Scan the data. Collect each line that contains the word "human".

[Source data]
__________________________________________________
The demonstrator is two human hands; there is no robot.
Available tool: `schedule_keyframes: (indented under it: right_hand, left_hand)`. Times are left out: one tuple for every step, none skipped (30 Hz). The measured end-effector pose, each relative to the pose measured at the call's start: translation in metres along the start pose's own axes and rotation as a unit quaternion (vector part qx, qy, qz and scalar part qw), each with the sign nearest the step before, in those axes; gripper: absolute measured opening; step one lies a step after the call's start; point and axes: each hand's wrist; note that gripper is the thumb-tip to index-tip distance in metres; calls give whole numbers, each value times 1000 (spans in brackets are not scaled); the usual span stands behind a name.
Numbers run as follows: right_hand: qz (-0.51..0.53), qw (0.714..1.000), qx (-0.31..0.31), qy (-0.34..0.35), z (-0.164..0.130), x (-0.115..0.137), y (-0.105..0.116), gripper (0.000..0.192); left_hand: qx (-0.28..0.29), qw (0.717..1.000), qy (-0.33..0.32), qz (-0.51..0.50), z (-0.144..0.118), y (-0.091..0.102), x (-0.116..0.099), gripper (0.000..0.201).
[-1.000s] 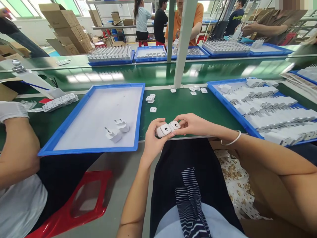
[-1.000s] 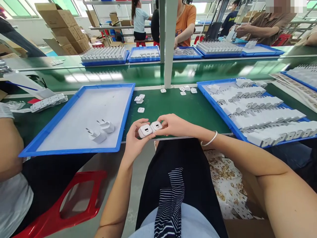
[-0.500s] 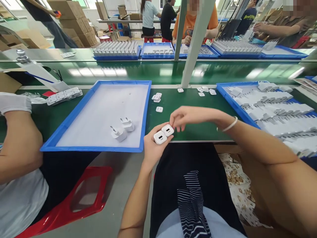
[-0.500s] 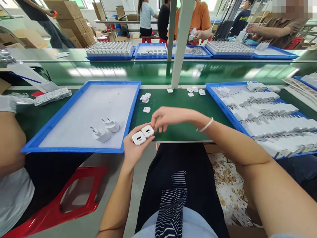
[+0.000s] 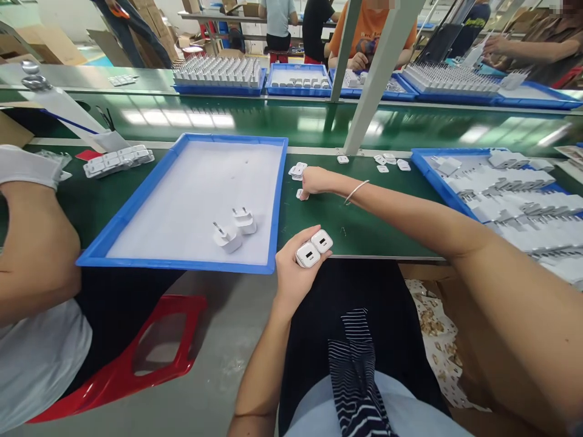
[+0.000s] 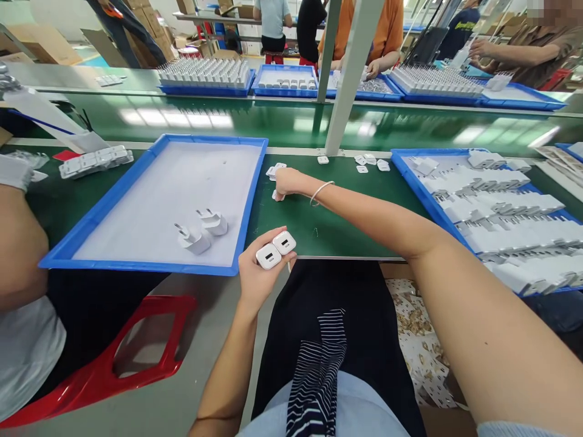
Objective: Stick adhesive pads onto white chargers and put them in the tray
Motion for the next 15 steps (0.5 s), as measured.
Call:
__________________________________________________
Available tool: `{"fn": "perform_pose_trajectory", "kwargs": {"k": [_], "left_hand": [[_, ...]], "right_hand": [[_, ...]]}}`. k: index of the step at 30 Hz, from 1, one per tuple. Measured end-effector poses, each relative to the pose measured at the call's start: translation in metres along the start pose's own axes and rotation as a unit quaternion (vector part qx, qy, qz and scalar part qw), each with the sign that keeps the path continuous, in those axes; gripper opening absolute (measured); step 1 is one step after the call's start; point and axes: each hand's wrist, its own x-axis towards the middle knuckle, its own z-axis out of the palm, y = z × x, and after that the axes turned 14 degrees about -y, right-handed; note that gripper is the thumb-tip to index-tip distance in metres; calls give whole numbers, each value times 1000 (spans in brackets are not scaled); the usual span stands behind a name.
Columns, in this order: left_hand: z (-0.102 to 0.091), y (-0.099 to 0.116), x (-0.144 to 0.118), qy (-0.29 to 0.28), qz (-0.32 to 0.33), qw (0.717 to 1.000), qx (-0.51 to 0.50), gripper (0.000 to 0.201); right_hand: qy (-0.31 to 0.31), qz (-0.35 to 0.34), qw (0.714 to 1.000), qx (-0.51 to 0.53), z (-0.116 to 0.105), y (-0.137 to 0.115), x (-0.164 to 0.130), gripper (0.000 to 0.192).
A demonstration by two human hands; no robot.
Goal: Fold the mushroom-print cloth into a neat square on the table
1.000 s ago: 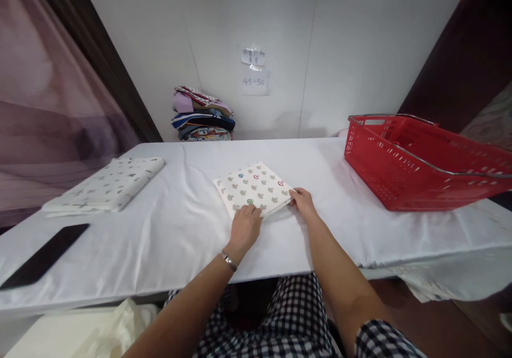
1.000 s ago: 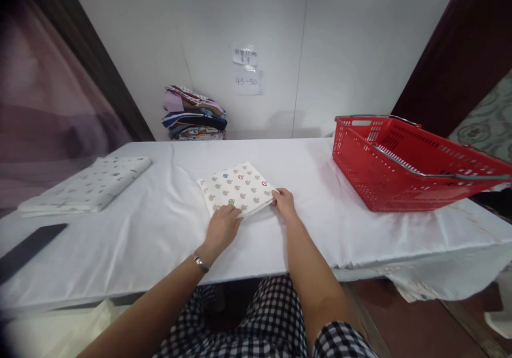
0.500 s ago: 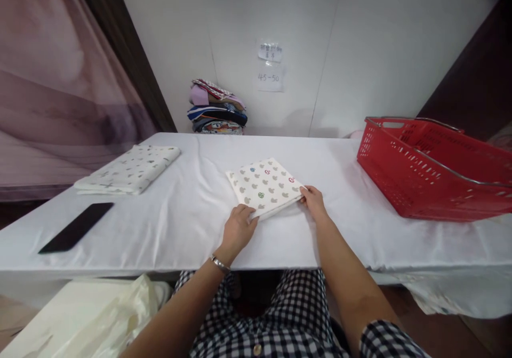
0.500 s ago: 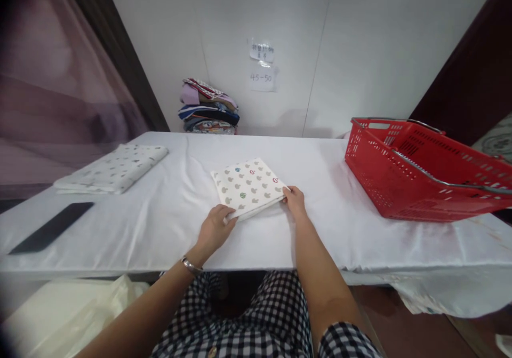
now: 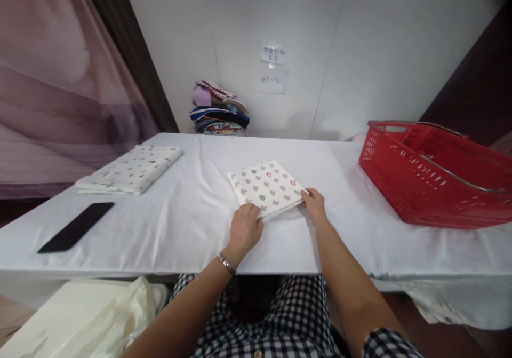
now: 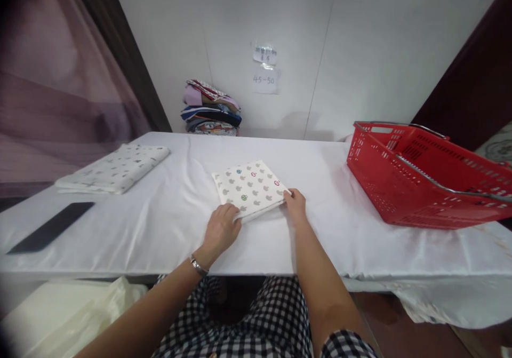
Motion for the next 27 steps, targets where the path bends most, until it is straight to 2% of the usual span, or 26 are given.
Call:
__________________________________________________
• **Result for this exercise**:
The demonstrator is two human hands; there is no robot.
A demonstration by two human hands; no robot.

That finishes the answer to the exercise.